I am convinced that many, many Christians agree with that last statement, and in general accept the idea that Christians who engage in interfaith exploration actually enrich Christianity rather than threaten it. Why, then, would an intelligent non-Christian like my brother have a hard time seeing this? My guess is because Christians who are open to interfaith dialogue and interspiritual practices are often rather humble and quiet in how they live their faith — qualities which have long been praised as marks of holiness.
But our media culture does not reward humility and silence. So a disproportionate amount of attention goes to Christians who make a lot of noise in favor of their insistence that God is all about rewarding the people like them and punishing everyone else.

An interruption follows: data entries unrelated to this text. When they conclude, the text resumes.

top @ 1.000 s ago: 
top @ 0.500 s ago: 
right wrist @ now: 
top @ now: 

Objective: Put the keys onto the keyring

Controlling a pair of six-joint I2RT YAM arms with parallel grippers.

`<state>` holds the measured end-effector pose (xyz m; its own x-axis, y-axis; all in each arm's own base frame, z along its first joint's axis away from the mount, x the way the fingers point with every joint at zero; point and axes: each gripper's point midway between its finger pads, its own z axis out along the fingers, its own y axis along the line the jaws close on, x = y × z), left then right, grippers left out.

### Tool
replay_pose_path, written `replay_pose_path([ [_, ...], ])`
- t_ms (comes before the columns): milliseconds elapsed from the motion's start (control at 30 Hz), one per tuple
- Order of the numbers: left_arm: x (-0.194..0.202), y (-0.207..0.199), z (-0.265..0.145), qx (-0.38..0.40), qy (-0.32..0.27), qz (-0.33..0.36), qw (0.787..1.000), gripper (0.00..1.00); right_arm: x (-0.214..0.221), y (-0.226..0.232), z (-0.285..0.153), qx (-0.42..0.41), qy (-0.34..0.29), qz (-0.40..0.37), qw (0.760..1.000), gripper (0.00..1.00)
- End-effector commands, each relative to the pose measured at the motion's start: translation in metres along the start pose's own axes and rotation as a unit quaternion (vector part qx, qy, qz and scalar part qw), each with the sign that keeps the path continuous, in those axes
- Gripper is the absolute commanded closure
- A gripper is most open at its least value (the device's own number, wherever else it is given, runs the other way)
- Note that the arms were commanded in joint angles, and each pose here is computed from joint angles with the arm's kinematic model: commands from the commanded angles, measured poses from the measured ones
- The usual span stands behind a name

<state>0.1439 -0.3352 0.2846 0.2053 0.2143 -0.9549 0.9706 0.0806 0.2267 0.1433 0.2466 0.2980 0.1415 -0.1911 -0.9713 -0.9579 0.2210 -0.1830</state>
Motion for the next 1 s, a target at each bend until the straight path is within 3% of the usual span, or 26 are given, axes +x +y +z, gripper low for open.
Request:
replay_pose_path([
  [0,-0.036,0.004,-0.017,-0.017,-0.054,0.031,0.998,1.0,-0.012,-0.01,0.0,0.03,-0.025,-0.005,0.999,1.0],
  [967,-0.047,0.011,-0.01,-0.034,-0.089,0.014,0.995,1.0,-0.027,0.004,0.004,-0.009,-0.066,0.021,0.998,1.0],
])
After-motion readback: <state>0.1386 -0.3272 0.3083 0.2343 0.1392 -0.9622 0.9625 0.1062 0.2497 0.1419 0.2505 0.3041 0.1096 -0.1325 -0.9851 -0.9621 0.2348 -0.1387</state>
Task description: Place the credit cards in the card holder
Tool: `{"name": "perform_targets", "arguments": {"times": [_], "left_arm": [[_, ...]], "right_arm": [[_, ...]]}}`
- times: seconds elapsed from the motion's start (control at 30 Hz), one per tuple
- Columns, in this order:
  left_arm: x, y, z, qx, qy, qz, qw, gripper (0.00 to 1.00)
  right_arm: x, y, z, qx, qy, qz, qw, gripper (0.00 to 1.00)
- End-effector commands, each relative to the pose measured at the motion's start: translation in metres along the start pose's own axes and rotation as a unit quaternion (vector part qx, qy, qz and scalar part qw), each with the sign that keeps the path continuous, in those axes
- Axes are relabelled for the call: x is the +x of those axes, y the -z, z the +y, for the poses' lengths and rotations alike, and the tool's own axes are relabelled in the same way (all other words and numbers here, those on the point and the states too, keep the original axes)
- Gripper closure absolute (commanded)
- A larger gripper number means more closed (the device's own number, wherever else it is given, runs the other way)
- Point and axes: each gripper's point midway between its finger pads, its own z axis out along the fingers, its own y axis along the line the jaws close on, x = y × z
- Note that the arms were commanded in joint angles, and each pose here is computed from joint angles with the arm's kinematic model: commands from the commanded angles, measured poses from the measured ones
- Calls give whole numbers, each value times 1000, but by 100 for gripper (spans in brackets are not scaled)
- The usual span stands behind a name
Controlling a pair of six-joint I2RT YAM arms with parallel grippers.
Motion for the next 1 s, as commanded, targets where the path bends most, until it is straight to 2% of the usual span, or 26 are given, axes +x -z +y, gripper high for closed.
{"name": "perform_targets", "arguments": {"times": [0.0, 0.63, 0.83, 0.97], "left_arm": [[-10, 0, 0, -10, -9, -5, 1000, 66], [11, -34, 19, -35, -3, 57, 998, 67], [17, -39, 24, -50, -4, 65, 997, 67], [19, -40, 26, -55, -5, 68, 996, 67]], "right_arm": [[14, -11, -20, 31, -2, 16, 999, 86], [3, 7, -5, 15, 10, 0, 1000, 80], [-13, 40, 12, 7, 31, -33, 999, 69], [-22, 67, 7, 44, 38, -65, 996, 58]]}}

It is important for any person or community to have appropriate and healthy boundaries, and I understand that religions need to safeguard their identity as much as any other social unit. But it gets tricky when a religion reveres someone like Jesus of Nazareth, much of whose ministry was all about challenging unhealthy or unfairly enforced boundaries. In the New Testament, it was daring for the Jewish Christians to embrace and accept gentiles who felt called to follow Christ.
In our day, perhaps a similar kind of holy daring motivates Christians who engage in positive interaction with the adherents of other faiths. And just as there were New Testament Christians who opposed the evangelization of the gentiles, so today some Christians oppose interfaith exploration. Conflict, it seems, has always been a part of religious experience, no matter how narrow (or broad) our religious boundaries might be.
So what do we do? I think the answer is simple, at least for Christians trying to figure out how members of our faith should interact with adherents of other paths. We all simply have to follow our conscience — any other path is simply unthinkable — and then we trust the Holy Spirit to lead us to where we are called to be. And hopefully enough of us interspiritual-friendly Christians will be faithful to our conscience that even outsiders will notice.